Cette apparition a lancé Bouchikhi, aujourd'hui âgé de 67 ans, sur une voie qu'il n'avait jamais imaginée pour lui-même. Il a été nommé envoyé de l'UNESCO pour la paix en 1996, agissant en tant qu'ambassadeur de bonne volonté et promouvant des messages de tolérance et de paix lors de ses spectacles. Mais si aujourd'hui il regarde son passé avec émotion, presque incrédule, comme "l'histoire d'un destin particulier", ce n'est pas parce que les Gipsy Kings ont raté leur vol et qu'il les a remplacés. C'est parce que, à l'insu de toutes les personnes impliquées à l'époque - ni l'UNESCO, ni Peres, ni Arafat, ni ceux qui étaient censés assurer leur sécurité - le destin ou le hasard avait placé les deux leaders sur une scène avec un musicien dont le frère avait été assassiné par erreur par des agents des services secrets israéliens parce qu'ils le prenaient pour un terroriste palestinien.

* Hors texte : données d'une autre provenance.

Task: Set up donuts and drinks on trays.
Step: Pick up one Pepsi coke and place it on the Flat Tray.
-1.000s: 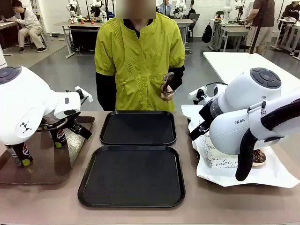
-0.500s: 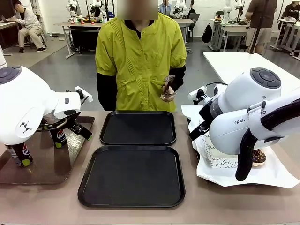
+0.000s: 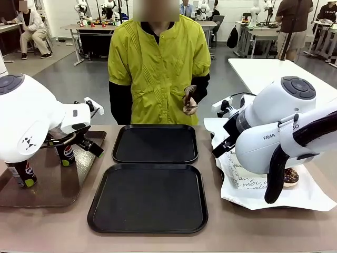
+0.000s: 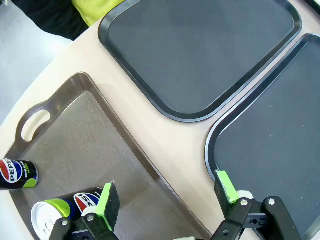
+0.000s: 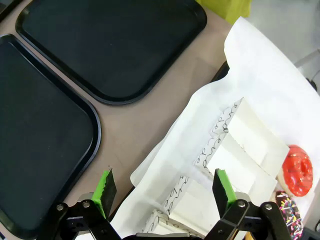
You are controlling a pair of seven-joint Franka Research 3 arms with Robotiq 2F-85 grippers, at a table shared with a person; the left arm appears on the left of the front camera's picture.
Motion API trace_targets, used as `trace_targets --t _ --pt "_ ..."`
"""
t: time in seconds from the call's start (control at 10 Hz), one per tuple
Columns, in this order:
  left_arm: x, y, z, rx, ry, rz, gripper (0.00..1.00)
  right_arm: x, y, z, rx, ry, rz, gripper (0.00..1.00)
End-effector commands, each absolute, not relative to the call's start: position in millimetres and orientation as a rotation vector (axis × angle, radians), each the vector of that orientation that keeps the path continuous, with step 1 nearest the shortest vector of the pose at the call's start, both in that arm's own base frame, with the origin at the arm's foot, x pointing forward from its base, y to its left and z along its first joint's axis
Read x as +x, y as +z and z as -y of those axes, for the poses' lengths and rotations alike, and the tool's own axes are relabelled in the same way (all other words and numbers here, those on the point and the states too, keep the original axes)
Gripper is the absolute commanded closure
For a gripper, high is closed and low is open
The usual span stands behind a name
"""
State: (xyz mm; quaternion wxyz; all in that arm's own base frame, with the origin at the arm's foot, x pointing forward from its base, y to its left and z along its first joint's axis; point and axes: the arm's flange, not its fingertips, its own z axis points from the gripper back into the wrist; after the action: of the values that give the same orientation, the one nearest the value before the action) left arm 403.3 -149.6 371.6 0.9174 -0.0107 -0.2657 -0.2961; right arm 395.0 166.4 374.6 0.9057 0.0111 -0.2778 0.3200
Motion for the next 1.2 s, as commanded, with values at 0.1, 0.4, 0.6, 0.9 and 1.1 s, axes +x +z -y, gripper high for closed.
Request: trace_targets --t 0.1,0.4,0.6,0.9,1.1 --pt "403 372 150 -0.022 -0.609 0.547 0.0 395 375 -166 0.023 0.661 0.574 0.0" --pt "305 412 103 0.03 -0.665 0.487 0.0 288 401 -132 -0.074 0.639 0.534 0.0" --pt "260 411 80 -0.013 -0.696 0.438 0.0 237 393 -107 -0.086 0.635 0.407 0.0" --pt "213 409 53 -0.043 -0.643 0.421 0.0 172 366 -87 -0.058 0.621 0.374 0.0" --pt "328 494 96 -0.022 -0.662 0.396 0.0 314 473 -147 -0.092 0.641 0.347 0.0"
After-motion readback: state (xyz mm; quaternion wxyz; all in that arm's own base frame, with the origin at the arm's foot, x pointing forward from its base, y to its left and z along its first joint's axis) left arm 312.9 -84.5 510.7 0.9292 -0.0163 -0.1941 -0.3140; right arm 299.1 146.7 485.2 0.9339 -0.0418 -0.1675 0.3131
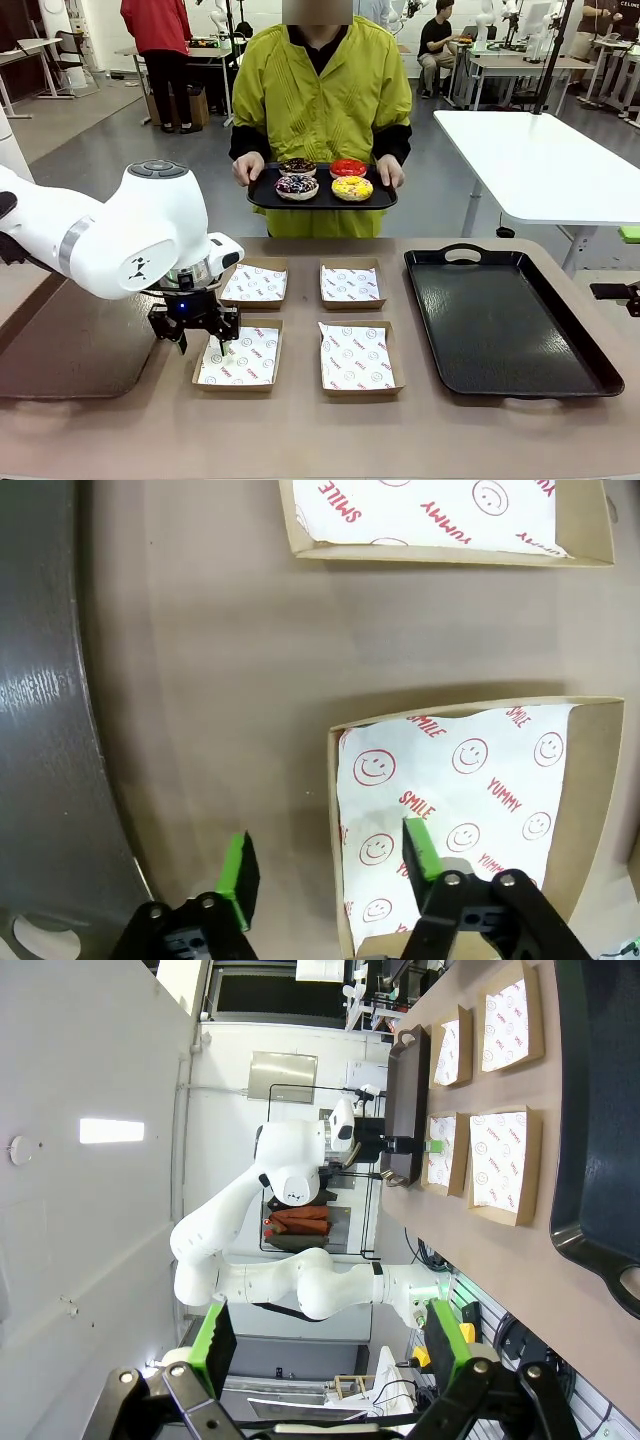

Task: Individually package the donuts and arrange them on the tray.
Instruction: Pick up one Paper togo box.

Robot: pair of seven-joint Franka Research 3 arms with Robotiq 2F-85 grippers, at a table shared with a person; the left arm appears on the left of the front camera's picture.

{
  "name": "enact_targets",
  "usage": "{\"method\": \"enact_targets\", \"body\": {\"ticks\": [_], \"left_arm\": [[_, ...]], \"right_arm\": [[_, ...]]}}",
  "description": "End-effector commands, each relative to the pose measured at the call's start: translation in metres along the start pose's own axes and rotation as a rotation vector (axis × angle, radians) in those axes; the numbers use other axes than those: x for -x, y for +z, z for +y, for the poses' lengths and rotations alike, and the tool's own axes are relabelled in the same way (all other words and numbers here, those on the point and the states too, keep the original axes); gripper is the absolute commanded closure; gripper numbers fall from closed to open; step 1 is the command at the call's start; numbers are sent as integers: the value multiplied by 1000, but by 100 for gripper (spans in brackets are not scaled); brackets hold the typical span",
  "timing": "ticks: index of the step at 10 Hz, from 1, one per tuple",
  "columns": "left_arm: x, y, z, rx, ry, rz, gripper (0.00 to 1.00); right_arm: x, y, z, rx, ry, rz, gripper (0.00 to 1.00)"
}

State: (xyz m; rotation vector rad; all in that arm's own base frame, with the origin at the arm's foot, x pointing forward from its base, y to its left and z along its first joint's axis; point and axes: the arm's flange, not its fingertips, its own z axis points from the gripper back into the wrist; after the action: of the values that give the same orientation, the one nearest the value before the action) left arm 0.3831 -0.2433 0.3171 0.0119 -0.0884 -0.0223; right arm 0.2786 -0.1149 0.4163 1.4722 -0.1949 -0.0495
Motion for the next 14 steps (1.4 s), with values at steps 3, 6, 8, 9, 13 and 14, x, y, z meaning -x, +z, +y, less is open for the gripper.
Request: {"method": "enact_targets", "body": {"ticks": [3, 6, 8, 9, 13, 14], "left_arm": [[-2, 4, -3, -13, 33, -12, 100], [-2, 7, -3, 0, 44, -13, 100], [2, 14, -3, 23, 28, -18, 100], [4, 19, -3, 27, 22, -21, 100], [21, 81, -11, 43, -33, -5, 100], [24, 109, -14, 25, -42, -24, 100]], "right_arm": [[0, 1, 0, -16, 3, -1, 0], [0, 1, 0, -16, 3, -1, 0], [0, 1, 0, -16, 3, -1, 0], [0, 1, 0, -16, 3, -1, 0], [0, 1, 0, -16, 3, -1, 0], [0, 1, 0, -16, 3, -1, 0]]}}
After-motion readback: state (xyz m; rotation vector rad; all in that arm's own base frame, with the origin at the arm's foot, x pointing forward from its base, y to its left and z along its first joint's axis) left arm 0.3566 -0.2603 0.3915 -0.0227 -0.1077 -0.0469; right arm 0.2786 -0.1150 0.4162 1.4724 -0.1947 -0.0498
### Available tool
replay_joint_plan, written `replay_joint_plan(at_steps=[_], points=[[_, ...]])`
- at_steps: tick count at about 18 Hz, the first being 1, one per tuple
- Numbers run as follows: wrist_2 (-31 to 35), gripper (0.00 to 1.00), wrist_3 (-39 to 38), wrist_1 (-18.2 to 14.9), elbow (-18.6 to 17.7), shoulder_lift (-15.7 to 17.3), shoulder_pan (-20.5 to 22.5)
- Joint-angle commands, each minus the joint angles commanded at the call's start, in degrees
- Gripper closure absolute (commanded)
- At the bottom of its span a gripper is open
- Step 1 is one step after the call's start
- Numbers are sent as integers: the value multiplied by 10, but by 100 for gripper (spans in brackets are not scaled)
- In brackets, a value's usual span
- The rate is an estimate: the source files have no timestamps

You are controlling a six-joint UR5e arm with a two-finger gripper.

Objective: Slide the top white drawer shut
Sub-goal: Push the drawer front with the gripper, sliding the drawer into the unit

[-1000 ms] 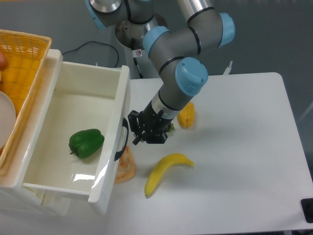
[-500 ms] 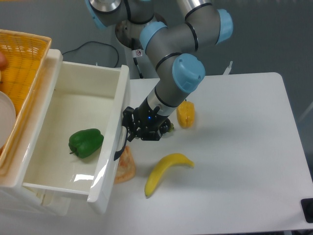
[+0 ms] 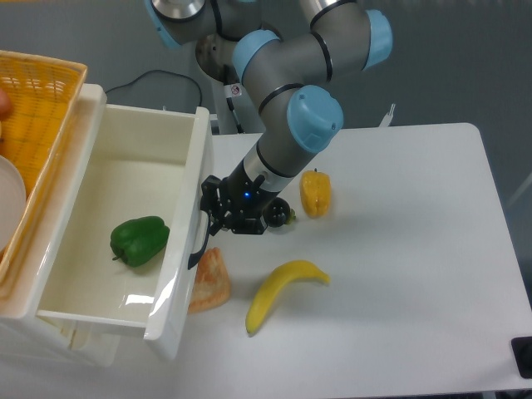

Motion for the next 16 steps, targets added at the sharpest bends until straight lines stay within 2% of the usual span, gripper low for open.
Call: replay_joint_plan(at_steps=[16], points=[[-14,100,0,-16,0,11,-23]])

Chico Bouchikhi, musicien et envoyé de l'UNESCO. « Un incroyable coup du sort m'a conduit à comparaître devant deux responsables du meurtre de mon frère : Shimon Peres et Yasser Arafat ». Photo : Malte Ossowski/Sven Simon/dpa Picture Alliance via AFP

Compte tenu du fait que cette histoire concernait une organisation israélienne pour laquelle le secret est primordial, l'incident de 1973, connu sous le nom d'"affaire de Lillehammer", est très bien connu et bien documenté. Quiconque a parcouru des ouvrages tels que "Every Spy a Prince" (1990) de Yossi Melman et Dan Raviv ; "Lillehammer : Open Case", de Noam Nachman-Tepper (2020, hébreu) ; "The Quest for the Red Prince", de Michael Bar-Zohar et Eitan Haber (1984), ou bien d'autres, connaît le meurtre scandaleux d'Ahmed Bouchikhi. Serveur innocent, Bouchikhi a été abattu à Lillehammer, en Norvège, par des agents du Mossad qui l'avaient identifié, à tort, comme Ali Hassan Salameh, l'une des figures de proue de l'organisation Septembre noir, qui a perpétré le massacre de 11 athlètes israéliens aux Jeux olympiques de Munich en 1972 [une partie des athlètes ont sans doute été tués par la police allemande à Fürstenfeldbruck, NdT].